Find every line in the records below that contains "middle", and copy it.

** Data for processing follows **

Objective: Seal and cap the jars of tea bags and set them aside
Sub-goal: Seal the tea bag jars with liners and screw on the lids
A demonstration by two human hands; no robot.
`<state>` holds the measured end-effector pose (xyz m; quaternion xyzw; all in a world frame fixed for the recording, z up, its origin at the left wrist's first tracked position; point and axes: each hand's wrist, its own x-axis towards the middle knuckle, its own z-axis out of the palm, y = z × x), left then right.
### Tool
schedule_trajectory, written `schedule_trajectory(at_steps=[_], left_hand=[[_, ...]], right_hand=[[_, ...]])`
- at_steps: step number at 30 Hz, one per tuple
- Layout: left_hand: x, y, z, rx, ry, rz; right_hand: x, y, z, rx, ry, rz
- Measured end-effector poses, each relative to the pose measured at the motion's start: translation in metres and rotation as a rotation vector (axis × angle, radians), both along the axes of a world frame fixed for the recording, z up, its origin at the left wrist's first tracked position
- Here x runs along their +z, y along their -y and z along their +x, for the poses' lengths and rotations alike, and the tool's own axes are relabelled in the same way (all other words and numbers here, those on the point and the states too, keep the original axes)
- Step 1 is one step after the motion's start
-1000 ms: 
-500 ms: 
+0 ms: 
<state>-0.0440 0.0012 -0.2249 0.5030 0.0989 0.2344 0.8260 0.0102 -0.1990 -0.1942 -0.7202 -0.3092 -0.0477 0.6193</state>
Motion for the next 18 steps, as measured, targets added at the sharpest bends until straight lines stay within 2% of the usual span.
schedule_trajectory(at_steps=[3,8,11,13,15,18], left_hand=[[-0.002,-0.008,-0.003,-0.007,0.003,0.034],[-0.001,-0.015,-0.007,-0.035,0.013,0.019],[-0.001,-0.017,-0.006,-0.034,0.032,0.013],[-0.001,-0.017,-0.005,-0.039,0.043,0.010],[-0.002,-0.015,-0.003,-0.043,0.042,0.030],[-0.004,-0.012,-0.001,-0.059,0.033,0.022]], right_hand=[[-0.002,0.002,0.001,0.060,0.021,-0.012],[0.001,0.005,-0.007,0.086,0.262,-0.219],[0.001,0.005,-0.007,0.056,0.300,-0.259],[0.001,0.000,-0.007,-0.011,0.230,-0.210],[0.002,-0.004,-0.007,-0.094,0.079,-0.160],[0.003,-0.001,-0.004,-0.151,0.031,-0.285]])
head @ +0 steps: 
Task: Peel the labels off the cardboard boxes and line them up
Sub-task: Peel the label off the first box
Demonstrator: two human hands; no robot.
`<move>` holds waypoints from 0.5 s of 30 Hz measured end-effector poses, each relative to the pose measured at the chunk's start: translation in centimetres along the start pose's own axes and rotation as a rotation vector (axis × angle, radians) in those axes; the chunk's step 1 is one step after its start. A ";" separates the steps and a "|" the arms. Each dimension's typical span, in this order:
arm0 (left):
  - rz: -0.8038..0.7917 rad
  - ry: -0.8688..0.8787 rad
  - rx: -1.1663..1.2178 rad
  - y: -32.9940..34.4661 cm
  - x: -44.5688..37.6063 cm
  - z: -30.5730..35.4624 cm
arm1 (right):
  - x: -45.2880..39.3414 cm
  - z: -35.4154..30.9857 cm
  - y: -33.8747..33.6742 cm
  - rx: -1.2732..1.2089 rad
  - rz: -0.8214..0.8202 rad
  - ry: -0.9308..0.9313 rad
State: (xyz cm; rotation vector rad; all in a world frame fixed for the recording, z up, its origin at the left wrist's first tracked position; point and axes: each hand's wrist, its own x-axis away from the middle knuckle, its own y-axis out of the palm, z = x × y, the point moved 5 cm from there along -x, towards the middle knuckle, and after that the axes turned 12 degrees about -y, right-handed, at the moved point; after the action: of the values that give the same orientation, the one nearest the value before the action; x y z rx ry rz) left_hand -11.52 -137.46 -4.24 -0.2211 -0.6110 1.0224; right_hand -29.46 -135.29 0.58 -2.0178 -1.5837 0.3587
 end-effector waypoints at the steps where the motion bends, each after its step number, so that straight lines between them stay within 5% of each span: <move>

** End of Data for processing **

Task result:
`<state>` holds the measured end-effector pose (xyz m; quaternion xyzw; all in a world frame fixed for the recording, z up, its origin at the left wrist's first tracked position; point and axes: each hand's wrist, its own x-axis towards the middle knuckle, its own z-axis out of the palm, y = z × x), left then right.
State: (xyz cm; rotation vector rad; all in a world frame fixed for the recording, z up, its origin at the left wrist's first tracked position; point and axes: each hand's wrist, its own x-axis away from the middle knuckle, its own y-axis out of the palm, z = x × y, the point moved 5 cm from there along -x, towards the middle knuckle, and after that the axes turned 12 degrees about -y, right-handed, at the moved point; after the action: of the values that give the same orientation, the one nearest the value before the action; x y z rx ry rz) left_hand -11.52 -137.46 -4.24 -0.2211 -0.6110 1.0224; right_hand -29.46 -135.29 0.58 -2.0178 -1.5837 0.3587

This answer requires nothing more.